0

I'm working on something which requires me to calculate the elements of a large square matrix repeatedly. The process involves reading data stored in another matrix, and then calculating the matrix elements. Presently I am using a double for loop to do this.

library(matrixcalc)

data <- matrix(nrow=3,ncol=1000)

for(x in 1:ncol(data)){
   for(y in 1:ncol(data)){
       matrix[x,y]=exp(-entrywise.norm(data[,x]-data[,y],2))
   }
}

The problem is that this is extremely slow since my matrix is very large. What is the fastest alternative to this procedure?

Comp_Warrior
  • 169
  • 8
  • 3
    Please give a [reproducible example](http://stackoverflow.com/a/5963610/1412059) of what you are doing now with the `for` loops. Answers will depend on the calculations you do inside the loops. – Roland Jul 04 '13 at 10:05
  • 2
    It's still not reproducible because we don't have `entrywise.norm` nor `data`. – Roland Jul 04 '13 at 10:21
  • @Roland *entrywise.norm* is a function in the matrixcalc package, *data* is a 3x2500 matrix – Comp_Warrior Jul 04 '13 at 10:26
  • 4
    @Comp_Warrior why should *we* do extra work to answer *your* problem? Please read [**how to make a great reproducible example**](http://stackoverflow.com/q/5963269/1478381). A simple toy example will do.
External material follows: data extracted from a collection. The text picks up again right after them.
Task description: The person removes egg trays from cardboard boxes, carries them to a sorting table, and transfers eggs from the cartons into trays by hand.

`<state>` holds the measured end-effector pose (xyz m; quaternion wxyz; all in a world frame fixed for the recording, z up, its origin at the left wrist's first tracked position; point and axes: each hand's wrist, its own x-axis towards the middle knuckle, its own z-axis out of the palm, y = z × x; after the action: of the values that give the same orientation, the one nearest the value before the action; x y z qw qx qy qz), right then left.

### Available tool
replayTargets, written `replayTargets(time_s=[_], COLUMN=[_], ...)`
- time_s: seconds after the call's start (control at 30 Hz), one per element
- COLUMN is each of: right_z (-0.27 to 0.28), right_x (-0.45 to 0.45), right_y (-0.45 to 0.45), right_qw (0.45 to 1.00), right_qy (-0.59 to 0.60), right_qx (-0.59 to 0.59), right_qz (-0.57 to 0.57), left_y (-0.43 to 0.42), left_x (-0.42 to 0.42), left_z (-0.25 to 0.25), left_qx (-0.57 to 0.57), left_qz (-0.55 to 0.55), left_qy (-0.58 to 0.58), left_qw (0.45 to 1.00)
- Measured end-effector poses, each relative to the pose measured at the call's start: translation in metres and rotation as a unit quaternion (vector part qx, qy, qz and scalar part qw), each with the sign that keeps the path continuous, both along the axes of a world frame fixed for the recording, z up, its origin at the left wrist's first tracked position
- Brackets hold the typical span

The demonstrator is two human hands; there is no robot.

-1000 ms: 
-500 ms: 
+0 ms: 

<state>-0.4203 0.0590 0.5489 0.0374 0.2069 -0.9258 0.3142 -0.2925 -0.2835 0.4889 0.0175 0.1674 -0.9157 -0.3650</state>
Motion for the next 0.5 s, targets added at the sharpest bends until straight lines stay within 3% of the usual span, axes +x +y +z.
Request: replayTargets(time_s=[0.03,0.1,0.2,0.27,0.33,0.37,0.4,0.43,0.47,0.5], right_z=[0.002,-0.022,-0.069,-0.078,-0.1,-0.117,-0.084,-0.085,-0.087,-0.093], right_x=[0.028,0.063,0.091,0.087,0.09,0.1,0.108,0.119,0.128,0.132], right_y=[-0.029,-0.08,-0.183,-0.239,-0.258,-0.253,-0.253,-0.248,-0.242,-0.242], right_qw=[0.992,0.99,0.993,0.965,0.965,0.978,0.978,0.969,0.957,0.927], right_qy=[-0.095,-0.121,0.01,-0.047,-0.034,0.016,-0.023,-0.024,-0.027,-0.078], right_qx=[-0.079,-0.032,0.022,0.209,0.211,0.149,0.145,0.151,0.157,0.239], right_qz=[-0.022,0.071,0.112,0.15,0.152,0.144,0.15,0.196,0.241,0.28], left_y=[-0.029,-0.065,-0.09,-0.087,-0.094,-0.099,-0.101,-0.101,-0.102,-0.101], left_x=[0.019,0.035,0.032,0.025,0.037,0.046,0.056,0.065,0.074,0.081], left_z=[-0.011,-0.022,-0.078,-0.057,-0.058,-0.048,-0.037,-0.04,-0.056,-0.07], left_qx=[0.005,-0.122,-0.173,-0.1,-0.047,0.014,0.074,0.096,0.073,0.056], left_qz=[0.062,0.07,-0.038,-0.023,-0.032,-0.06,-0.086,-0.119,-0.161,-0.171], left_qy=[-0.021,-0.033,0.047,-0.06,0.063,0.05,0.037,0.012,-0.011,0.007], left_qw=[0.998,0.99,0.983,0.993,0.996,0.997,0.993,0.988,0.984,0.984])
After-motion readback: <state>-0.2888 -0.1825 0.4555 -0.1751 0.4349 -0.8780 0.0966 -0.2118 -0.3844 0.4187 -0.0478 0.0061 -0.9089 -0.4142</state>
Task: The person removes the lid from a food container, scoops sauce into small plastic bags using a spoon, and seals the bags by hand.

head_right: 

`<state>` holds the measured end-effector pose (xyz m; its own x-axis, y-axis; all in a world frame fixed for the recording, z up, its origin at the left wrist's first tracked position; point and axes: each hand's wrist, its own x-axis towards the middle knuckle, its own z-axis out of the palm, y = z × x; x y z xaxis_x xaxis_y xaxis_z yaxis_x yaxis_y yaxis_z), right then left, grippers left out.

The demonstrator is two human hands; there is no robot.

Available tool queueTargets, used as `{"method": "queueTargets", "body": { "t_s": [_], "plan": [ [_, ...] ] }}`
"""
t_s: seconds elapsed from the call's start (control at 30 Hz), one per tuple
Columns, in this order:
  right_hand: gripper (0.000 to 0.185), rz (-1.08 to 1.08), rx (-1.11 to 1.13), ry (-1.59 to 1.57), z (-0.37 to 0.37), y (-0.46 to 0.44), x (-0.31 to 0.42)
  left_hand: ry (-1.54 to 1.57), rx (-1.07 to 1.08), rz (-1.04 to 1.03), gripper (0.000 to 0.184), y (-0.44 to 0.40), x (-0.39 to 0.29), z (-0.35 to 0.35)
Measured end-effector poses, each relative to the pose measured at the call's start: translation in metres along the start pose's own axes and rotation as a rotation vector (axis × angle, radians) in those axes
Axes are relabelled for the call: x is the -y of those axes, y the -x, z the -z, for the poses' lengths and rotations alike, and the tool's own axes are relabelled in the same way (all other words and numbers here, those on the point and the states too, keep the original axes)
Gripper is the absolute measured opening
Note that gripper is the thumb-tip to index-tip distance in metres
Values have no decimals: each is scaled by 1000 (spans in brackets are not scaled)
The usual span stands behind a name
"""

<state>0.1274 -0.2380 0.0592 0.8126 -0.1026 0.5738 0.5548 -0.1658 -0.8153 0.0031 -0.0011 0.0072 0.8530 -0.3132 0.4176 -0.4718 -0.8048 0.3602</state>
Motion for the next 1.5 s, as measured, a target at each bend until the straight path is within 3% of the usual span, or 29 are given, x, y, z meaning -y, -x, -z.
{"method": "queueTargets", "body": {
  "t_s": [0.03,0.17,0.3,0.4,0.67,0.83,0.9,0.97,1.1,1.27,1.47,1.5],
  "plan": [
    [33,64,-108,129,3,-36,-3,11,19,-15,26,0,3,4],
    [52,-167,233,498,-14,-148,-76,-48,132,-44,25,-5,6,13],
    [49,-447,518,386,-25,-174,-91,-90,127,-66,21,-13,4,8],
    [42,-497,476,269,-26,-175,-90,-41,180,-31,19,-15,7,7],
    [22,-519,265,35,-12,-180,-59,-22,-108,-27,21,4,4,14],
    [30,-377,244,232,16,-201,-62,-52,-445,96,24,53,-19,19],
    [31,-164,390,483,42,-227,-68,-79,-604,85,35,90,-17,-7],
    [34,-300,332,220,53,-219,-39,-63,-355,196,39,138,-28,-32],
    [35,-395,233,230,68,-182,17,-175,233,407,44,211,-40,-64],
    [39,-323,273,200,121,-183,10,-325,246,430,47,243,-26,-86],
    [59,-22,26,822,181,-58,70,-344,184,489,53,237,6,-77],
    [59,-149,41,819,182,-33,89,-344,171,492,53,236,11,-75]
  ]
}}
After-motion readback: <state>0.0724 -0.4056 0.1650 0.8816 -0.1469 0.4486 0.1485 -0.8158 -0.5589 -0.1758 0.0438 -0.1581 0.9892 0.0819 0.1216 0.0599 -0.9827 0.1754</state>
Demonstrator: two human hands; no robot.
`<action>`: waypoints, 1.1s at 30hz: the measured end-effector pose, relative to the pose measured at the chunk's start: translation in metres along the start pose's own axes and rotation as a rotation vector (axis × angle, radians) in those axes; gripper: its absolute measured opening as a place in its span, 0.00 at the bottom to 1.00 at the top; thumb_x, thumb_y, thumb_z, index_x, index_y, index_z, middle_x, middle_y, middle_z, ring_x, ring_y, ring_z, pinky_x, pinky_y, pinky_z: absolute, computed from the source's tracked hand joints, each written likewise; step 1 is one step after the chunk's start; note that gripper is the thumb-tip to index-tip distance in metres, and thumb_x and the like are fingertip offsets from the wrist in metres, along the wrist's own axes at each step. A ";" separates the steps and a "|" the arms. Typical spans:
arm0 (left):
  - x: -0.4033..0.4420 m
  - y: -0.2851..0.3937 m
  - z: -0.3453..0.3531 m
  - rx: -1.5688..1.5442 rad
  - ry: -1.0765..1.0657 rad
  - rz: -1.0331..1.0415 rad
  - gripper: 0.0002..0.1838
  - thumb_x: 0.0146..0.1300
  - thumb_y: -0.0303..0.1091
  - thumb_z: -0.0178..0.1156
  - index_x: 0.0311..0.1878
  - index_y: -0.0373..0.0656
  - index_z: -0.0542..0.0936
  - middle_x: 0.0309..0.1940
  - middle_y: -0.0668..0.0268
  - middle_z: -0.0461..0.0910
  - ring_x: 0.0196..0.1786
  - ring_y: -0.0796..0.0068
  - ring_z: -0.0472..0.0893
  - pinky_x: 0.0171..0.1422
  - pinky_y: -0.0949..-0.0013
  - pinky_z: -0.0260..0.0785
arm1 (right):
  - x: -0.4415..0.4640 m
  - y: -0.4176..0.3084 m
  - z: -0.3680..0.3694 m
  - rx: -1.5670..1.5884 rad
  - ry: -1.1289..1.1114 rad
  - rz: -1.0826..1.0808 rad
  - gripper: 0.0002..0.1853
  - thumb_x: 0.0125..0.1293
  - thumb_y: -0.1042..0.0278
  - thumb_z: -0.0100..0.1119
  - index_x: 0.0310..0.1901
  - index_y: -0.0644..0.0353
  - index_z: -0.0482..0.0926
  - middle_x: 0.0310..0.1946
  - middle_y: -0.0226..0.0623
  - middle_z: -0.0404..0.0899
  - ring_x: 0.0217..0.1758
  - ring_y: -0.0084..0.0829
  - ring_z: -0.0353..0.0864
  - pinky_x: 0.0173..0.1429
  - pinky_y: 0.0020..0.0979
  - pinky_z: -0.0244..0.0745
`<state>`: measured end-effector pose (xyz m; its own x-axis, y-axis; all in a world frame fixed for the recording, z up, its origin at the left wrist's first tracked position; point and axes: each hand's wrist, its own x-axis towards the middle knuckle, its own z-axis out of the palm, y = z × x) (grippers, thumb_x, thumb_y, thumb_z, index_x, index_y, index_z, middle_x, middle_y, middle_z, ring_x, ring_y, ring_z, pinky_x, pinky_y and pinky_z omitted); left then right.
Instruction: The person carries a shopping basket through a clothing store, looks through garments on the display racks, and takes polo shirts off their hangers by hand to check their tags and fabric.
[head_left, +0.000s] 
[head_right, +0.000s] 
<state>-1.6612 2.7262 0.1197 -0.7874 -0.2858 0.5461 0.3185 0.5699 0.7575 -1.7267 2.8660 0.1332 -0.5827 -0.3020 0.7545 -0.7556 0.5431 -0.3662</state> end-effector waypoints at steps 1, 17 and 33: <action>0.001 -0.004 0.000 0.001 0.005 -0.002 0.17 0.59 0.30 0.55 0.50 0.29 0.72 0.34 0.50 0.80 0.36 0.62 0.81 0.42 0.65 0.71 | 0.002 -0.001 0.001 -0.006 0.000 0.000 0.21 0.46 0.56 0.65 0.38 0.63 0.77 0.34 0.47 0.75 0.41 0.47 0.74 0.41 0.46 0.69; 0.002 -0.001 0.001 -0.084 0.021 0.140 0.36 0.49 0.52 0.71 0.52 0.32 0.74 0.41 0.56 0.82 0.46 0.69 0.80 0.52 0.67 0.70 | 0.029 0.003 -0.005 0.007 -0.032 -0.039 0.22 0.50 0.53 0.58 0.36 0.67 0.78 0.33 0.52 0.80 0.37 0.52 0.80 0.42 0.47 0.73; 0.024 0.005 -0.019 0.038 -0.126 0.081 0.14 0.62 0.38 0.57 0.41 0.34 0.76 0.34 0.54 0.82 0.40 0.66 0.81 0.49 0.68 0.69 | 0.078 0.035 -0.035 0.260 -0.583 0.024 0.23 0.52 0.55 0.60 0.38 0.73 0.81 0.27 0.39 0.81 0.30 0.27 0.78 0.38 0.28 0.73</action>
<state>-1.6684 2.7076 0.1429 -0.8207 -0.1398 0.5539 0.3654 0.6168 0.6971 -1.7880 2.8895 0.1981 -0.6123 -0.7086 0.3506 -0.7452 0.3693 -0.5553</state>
How hard is it to add a couple of lines of code... e.g. `require(matrixcalc) ; data <- matrix( 1 , 3 , 2500 )`. – Simon O'Hanlon Jul 04 '13 at 10:38
  • 1
    @Comp_Warrior or `data <- matrix( 1 , 2500 ,3)`..... – agstudy Jul 04 '13 at 10:40
  • @SimonO101 I have implemented the suggestions, but will only accept the answer when I am able to see if they are quicker with my data. (later) – Comp_Warrior Jul 04 '13 at 12:48
  • @Comp_Warrior no you haven't. Check your code. You have a single column matrix filled with 3's. If all you do is copy/paste from the ***example*** I gave you (i.e. intended as a jumping off point not an answer) all you will do is fill a 3 row, 2500 column matrix with 1's. Totally meaningless for this problem. Do a modicum of work on your own and make a *SMALL REPRODUCIBLE EXAMPLE*. – Simon O'Hanlon Jul 04 '13 at 12:54

4 Answers4

3

Short and very fast:

mat <- exp(-as.matrix(dist(t(data))))

I would also recommend the fields::rdist function as a faster alternative to dist for computing the matrix of euclidean distances, so if loading the package is not an issue, consider:

library(fields)
mat <- exp(-rdist(t(data)))

To give you an idea of the speed improvement:

data <- matrix(runif(3000), nrow=3, ncol=1000)

OP <- function(data) {
  require(matrixcalc)
  mat <- matrix(0, ncol(data), ncol(data))
  for(x in 1:ncol(data)){
    for(y in 1:ncol(data)){
      mat[x,y]=exp(-entrywise.norm(data[,x]-data[,y],2))
    }
  }
  mat
}

flodel1 <- function(data) exp(-as.matrix(dist(t(data))))
flodel2 <- function(data) {
  require(fields)
  exp(-rdist(t(data)))
}

system.time(res1 <- OP(data))
#   user  system elapsed 
# 22.708   2.080  24.602 
system.time(res2 <- flodel1(data))
#   user  system elapsed 
#  0.112   0.025   0.136 
system.time(res3 <- flodel2(data))
#   user  system elapsed 
#  0.048   0.000   0.049 

(Note that in the case of OP and flodel2, these runtimes do not include the loading of the packages as they had been loaded prior to the tests.)

flodel
  • 87,577
  • 21
  • 185
  • 223
  • +1 Wow. I don't think you should have removed your comment explaining why you downvoted the OP, because it is (still) very relevant. – Simon O'Hanlon Jul 04 '13 at 11:58
2

This should be considerably faster:

nc <- ncol(data)

mat <- diag(nc)

for(x in 2:nc){
   for(y in 1:x){
       mat[x, y] <- exp(-(sum((data[ , x] - data[ , y])^2) ^ .5))
   }
}

mat[upper.tri(mat)] <- t(mat)[upper.tri(mat)]
Sven Hohenstein
  • 80,497
  • 17
  • 145
  • 168
1

R language uses column-major-order arrays. Changing the for loops order can give a boost in performance. Because this way, you access the memory in a more contiguous shape, enabling cpu-cache advantages.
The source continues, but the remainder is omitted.